Il est un personnage mystérieux, que le monde du vélo n’a pas encore totalement cerné. Un Russe plein de clichés, au sang froid et à la parole aussi rare que mesurée. Mais Ilnur Zakarin n’est pas que ça. Derrière l’image qu’il renvoie et dont il ne se soucie pas trop se cache un homme atypique au sein du peloton. Qui vient sur la Vuelta de décrocher le premier podium de sa carrière sur un grand tour.

Tatarstan, anabolisant et estomac

Ses doux yeux bleus et sa chevelure juvénile cachent bien des choses. Né dans le Tatarstan, plus de mille kilomètres à l’est de Moscou, Ilnur Zakarin a pris son temps avant d’éclore sur la scène internationale. Assez pour voir du pays, se forger un caractère mais aussi quitter le droit chemin. Des écarts qu’il a reçu en pleine face lorsqu’il a enfin pris son envol, au printemps 2015, sur le Tour de Romandie. A 25 ans, le Russe vit sa première saison en World Tour et il se paie Froome, Pinot, Quintana et quelques autres sur la semaine helvétique. Assez pour susciter la curiosité d’un public qui ne le connaît pas encore, mais qui en cherchant un tout petit peu, tombe sur un contrôle positif à un stéroïde anabolisant en 2009. « C’était une erreur. J’espère le faire oublier et démarrer une nouvelle carrière, tentait alors de justifier Zakarin, quelques mois plus tard. Je ne suis pas affecté quand les gens parlent ou écrivent à ce sujet. Je suis un coureur différent maintenant. Pour moi, tout ça est oublié. »

Difficile, pourtant. Lorsqu’il s’impose en Romandie, pour beaucoup, le garçon sort de nulle part. « Je ne le connaissais pas avant », lâche Tony Martin à l’arrivée du chrono. L’Allemand s’est imposé, mais a vu le Russe terminer troisième du jour, à seulement treize secondes. De quoi interroger. Le palmarès des championnats d’Europe juniors, où Zakarin avait décroché la médaille d’or sur le chrono en 2007, devant Michal Kwiatkowski, ne suffit pas à estomper tous les doutes.

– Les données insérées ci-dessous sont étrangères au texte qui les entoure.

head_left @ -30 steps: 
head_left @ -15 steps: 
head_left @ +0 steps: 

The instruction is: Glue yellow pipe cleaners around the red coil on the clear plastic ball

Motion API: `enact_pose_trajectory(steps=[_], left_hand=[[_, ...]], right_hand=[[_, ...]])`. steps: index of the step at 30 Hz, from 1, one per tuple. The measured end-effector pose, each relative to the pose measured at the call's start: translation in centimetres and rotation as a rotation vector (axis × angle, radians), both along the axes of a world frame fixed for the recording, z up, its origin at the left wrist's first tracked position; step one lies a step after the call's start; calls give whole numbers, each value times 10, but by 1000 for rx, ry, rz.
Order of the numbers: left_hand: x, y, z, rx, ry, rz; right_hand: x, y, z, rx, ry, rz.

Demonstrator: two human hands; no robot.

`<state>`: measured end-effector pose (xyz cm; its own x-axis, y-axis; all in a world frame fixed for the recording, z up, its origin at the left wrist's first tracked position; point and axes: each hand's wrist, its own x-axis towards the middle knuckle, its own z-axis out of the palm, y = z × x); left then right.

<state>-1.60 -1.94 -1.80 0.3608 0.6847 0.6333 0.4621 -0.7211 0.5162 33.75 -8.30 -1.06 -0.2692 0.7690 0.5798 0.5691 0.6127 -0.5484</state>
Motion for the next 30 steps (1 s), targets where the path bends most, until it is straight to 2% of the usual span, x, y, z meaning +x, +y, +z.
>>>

Ancien pensionnaire de la maison Rusvelo, foudroyée par des contrôles positifs à répétition, le nouveau venu dans la cour des grands a un passé qui ne parle pas pour lui. Mais il s’en accommode. Il a toujours dû passer au-dessus des obstacles, et les soupçons de dopage ne sont pas de nature à freiner celui qui a failli perdre la vie à un an, touché par une maladie à l’estomac.

Anglais, Chypre et Islam

Costaud dans sa tête, Zakarin se contente de tracer son chemin. En restant très énigmatique. Si ses résultats l’obligent à s’ouvrir, il parle encore très peu anglais et ses interviews se font rares. La relation avec les médias et l’image qu’il véhicule lui importent finalement peu. Seule la famille compte, ou presque. Depuis qu’il est professionnel, il envoie régulièrement de l’argent à ses parents, soudeurs dans une usine locale du Tatarstan. Et lorsqu’il est victime d’une chute qui l’empêche de terminer le Giro, en 2016, il demande à sa femme de ne pas regarder ses prochaines courses. Question d’orgueil vis-à-vis de celle, nutritionniste, qui a eu un impact considérable sur sa carrière. « Elle m’aide à être en forme, détaille-t-il pour CyclingTips. J’ai perdu dix kilos en deux ans (grâce à elle). » Pour devenir un grimpeur capable de monter sur le podium de la Vuelta aux côtés de Froome et Nibali.

Le reste, l’homme de bientôt 28 ans – il les fêtera dans trois jours – en parle peu. Il raconte volontiers comment il est venu au vélo, grâce à des amis de l’école qui l’ont invité à venir essayer. « C’était assez marrant, j’ai aimé ça, être sur le vélo, se battre contre d’autres gars. Les résultats sont venus rapidement, alors j’ai décidé de continuer. » Mais il s’attarde moins sur son départ vers Chypre, à l’hiver 2014, pour s’entraîner et enfin décrocher ce contrat dans l’élite du cyclisme mondial. Il reste discret, aussi, sur son amour pour les livres, et surtout sur sa foi : musulman non pratiquant, il porte un pendentif en forme de croissant de lune et se rend occasionnellement à la mosquée. Un personnage intriguant, mais prudent, presque méfiant au moment de se livrer. Qui préfère garder pour lui ses petits secrets. On ne perce pas le mystère Ilnur Zakarin aussi facilement.